### EXERCISE DETAILS
Within the records, which lines hold the string "points"? Report each one by copying it.

### SOURCE INFORMATION

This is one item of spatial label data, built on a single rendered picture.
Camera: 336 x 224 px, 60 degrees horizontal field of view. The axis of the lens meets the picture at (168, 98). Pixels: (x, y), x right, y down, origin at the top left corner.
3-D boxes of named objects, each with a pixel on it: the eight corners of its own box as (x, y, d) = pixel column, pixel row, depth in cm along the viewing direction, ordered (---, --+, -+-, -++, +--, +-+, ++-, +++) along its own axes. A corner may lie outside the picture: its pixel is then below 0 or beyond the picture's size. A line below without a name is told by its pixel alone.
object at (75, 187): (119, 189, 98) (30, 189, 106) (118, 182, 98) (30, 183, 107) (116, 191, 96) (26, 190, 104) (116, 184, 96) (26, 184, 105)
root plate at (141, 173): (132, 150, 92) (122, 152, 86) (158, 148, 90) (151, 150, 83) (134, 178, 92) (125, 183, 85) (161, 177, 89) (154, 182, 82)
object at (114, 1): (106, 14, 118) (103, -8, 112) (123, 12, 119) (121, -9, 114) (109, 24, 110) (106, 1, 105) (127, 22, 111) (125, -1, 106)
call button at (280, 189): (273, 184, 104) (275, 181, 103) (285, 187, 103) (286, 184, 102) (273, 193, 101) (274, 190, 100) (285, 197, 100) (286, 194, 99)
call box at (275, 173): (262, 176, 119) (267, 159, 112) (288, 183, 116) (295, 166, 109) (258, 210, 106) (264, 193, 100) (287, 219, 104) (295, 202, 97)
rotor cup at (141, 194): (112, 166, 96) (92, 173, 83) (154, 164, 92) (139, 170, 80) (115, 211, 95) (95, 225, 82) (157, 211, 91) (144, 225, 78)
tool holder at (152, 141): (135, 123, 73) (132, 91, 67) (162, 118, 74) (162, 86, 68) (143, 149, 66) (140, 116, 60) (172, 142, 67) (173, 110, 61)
==
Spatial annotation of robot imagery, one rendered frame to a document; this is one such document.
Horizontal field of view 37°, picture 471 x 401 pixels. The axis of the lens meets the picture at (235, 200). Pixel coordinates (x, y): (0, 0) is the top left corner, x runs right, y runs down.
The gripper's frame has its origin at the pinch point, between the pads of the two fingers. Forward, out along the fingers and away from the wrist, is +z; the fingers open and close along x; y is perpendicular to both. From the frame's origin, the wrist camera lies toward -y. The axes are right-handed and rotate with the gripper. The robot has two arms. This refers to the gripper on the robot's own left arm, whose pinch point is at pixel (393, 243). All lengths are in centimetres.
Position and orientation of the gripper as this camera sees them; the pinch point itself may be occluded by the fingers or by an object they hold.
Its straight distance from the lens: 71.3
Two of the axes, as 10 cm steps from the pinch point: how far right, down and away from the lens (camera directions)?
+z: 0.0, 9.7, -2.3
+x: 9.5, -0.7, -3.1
...
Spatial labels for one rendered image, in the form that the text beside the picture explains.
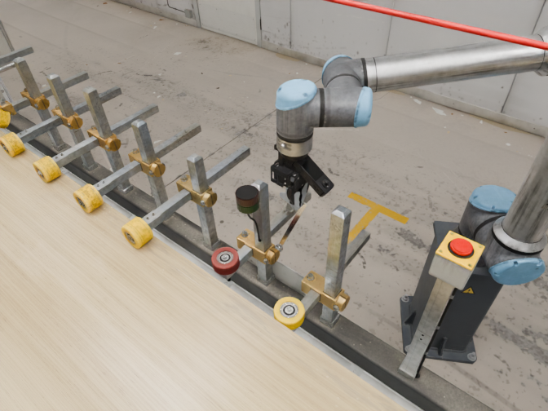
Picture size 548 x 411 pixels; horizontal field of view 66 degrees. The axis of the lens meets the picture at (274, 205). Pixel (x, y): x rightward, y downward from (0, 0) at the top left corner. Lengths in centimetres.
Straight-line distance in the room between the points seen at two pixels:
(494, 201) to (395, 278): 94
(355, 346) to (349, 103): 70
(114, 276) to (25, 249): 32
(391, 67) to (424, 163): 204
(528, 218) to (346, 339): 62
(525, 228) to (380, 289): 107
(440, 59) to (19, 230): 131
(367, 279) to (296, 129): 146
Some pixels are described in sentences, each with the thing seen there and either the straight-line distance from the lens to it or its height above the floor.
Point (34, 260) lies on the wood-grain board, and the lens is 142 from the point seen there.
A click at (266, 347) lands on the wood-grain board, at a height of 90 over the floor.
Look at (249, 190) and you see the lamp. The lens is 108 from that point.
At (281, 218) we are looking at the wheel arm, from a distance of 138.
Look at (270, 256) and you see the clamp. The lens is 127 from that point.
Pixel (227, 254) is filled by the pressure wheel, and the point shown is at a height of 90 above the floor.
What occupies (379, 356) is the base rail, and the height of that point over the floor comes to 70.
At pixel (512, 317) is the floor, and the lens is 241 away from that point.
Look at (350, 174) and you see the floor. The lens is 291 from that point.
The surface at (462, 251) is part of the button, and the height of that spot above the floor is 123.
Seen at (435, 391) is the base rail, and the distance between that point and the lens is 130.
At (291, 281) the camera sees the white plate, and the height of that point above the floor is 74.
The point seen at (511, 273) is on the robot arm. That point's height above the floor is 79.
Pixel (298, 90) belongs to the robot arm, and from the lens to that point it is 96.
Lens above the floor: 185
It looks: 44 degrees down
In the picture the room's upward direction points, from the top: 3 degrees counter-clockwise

### REPLY
Straight-line distance in the room between the points seen at two pixels:
In the picture the room's upward direction points, from the top: 3 degrees counter-clockwise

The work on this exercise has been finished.